» **Exercise brief**:
Return, exactly as written, every line from the first line of the data below through the line that contains "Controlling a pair".

» **Data excerpt**:
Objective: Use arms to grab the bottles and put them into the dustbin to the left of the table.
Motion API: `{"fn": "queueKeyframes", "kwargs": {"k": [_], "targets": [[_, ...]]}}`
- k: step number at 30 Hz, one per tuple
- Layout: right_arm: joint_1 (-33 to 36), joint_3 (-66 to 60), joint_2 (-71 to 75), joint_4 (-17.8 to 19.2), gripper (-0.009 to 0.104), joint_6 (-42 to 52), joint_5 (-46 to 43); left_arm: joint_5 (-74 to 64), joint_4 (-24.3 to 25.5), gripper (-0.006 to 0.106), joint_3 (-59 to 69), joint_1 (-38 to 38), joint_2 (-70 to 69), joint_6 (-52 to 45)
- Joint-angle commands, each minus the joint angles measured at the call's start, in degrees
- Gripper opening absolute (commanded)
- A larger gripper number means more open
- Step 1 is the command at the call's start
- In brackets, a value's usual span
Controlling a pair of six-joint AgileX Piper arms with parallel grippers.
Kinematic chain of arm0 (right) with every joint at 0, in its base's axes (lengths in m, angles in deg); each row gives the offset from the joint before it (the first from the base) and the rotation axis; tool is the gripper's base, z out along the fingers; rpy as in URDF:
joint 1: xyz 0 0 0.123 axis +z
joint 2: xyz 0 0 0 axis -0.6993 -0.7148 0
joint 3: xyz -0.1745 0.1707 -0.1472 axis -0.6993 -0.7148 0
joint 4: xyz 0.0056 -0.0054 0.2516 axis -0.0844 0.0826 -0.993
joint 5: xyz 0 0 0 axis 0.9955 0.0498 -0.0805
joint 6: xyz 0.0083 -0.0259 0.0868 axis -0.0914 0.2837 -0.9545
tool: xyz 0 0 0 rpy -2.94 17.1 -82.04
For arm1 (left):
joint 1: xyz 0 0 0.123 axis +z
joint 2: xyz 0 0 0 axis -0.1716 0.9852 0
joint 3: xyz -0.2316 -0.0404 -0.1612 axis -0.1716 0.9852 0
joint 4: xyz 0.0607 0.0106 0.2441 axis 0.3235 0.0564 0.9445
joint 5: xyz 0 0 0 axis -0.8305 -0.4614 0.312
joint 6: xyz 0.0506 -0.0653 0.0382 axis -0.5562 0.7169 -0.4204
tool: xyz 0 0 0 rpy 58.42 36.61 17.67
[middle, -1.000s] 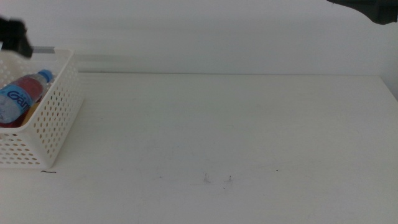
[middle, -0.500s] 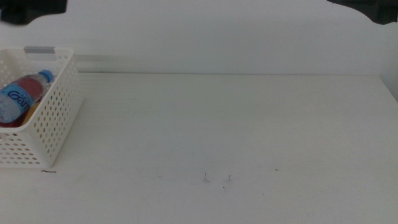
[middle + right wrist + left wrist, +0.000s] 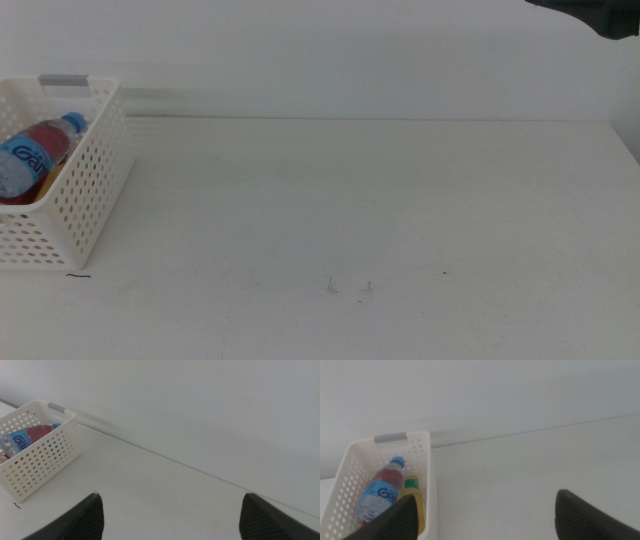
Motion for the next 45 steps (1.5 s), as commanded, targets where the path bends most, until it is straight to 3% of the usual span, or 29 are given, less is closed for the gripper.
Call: {"fn": "queueKeyframes", "kwargs": {"k": [1, 12, 15, 20, 22, 25, 32, 38, 41, 45], "targets": [[-0.21, 0.04, 0.21, 0.28, 0.092, 0.1, -0.61, 1.53, 0.56, 0.094, 0.2, -0.19, -0.35, 0.95], [-0.21, -0.88, 0.21, 0.71, 0.092, 0.1, -1.99, 3.23, 0.56, 0.094, 0.34, -0.19, -0.35, 0.95], [-2.05, -7.88, 3.04, 1.29, 0.092, 0.1, -13.61, 8.19, -0.82, 0.094, 3.71, -0.19, -1.9, 0.95], [-9.52, -31.88, 12.72, -2.84, 0.092, 0.1, -30.71, 24.56, -6.41, 0.094, 22.33, 1.48, -11.48, 0.95], [-12.26, -41.25, 17.88, -1.22, 0.092, 0.1, -33.57, 26.8, -7.8, 0.094, 30.85, 3.25, -15.61, 0.95], [-16.0, -53.14, 26.5, 2.42, 0.092, 0.1, -34.02, 26.8, -6.63, 0.094, 40.08, 6.72, -21.56, 0.95], [-23.57, -69.08, 45.62, 3.66, 0.092, 0.1, -34.02, 31.15, -10.67, 0.094, 51.03, 13.44, -32.18, 0.95], [-25.84, -76.0, 56.72, 3.66, 0.092, 0.1, -33.0, 35.54, -5.53, 0.094, 57.19, 13.53, -37.22, 0.95], [-25.84, -76.17, 60.06, 3.66, 0.092, 0.1, -32.8, 37.62, -5.32, 0.094, 58.16, 13.53, -37.22, 0.95], [-25.84, -76.17, 61.17, 6.51, 0.092, 0.1, -31.19, 34.93, -5.32, 0.094, 58.16, 13.53, -37.22, 0.95]]}}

» **Answer to this task**:
Objective: Use arms to grab the bottles and put them into the dustbin to the left of the table.
Motion API: `{"fn": "queueKeyframes", "kwargs": {"k": [_], "targets": [[_, ...]]}}`
- k: step number at 30 Hz, one per tuple
- Layout: right_arm: joint_1 (-33 to 36), joint_3 (-66 to 60), joint_2 (-71 to 75), joint_4 (-17.8 to 19.2), gripper (-0.009 to 0.104), joint_6 (-42 to 52), joint_5 (-46 to 43); left_arm: joint_5 (-74 to 64), joint_4 (-24.3 to 25.5), gripper (-0.006 to 0.106), joint_3 (-59 to 69), joint_1 (-38 to 38), joint_2 (-70 to 69), joint_6 (-52 to 45)
- Joint-angle commands, each minus the joint angles measured at the call's start, in degrees
- Gripper opening absolute (commanded)
- A larger gripper number means more open
- Step 1 is the command at the call's start
- In brackets, a value's usual span
Controlling a pair of six-joint AgileX Piper arms with parallel grippers.

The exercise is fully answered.